> Task goal
Would you return exactly the lines below from the line with "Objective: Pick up" through the line with "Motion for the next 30", both included, and nothing else, leaving out the pictures?

··· Material provided ···

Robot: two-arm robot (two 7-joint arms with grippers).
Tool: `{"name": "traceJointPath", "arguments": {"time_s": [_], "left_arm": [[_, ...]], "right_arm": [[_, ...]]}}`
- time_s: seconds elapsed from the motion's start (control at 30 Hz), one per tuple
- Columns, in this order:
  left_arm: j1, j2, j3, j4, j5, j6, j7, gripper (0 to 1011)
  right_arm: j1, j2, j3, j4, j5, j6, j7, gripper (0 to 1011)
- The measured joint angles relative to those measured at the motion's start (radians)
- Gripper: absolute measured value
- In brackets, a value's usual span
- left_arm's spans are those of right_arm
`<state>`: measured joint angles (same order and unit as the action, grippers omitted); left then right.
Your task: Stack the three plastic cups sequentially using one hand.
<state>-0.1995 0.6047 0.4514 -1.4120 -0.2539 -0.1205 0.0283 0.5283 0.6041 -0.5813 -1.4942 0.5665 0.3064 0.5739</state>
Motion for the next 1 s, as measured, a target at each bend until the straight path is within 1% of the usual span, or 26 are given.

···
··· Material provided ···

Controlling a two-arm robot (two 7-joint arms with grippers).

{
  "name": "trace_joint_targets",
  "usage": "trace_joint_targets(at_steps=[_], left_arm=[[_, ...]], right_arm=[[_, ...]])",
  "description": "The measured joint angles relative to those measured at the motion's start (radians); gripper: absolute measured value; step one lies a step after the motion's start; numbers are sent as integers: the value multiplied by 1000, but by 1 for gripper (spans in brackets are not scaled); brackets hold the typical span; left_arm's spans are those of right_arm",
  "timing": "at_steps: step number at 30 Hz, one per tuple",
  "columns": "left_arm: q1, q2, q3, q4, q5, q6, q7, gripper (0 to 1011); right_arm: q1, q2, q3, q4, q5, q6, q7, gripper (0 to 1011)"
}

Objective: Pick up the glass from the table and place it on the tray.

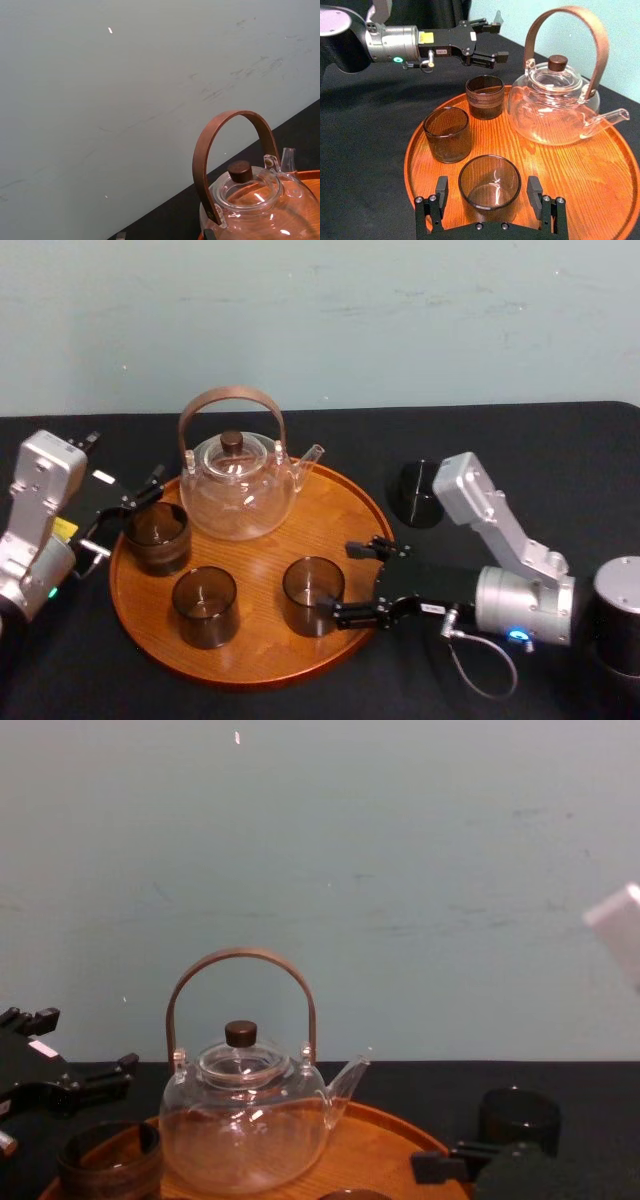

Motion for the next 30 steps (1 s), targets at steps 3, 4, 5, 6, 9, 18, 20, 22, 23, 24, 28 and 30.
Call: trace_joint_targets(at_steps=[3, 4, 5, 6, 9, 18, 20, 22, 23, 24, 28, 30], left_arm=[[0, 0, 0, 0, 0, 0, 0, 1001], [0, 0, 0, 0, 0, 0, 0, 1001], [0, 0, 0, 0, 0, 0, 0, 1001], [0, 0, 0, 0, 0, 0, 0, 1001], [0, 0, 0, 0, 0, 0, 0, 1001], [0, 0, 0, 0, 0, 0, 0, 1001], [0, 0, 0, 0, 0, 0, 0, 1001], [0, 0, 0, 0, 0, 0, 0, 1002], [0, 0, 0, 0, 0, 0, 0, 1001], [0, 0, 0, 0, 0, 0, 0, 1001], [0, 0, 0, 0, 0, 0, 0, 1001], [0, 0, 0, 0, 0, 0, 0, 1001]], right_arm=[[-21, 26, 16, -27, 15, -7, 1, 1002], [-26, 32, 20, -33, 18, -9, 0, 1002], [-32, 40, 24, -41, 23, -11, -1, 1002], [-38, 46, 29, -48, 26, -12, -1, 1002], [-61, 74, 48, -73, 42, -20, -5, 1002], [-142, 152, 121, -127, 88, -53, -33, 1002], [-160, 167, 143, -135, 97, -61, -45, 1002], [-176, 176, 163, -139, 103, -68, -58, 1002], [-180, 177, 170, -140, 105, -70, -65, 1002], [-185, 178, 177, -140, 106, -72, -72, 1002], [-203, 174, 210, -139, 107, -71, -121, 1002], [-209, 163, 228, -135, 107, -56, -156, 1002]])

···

> Your solution
Objective: Pick up the glass from the table and place it on the tray.


Motion for the next 30 steps (1 s), targets at steps 3, 4, 5, 6, 9, 18, 20, 22, 23, 24, 28 and 30.

The reply is now complete.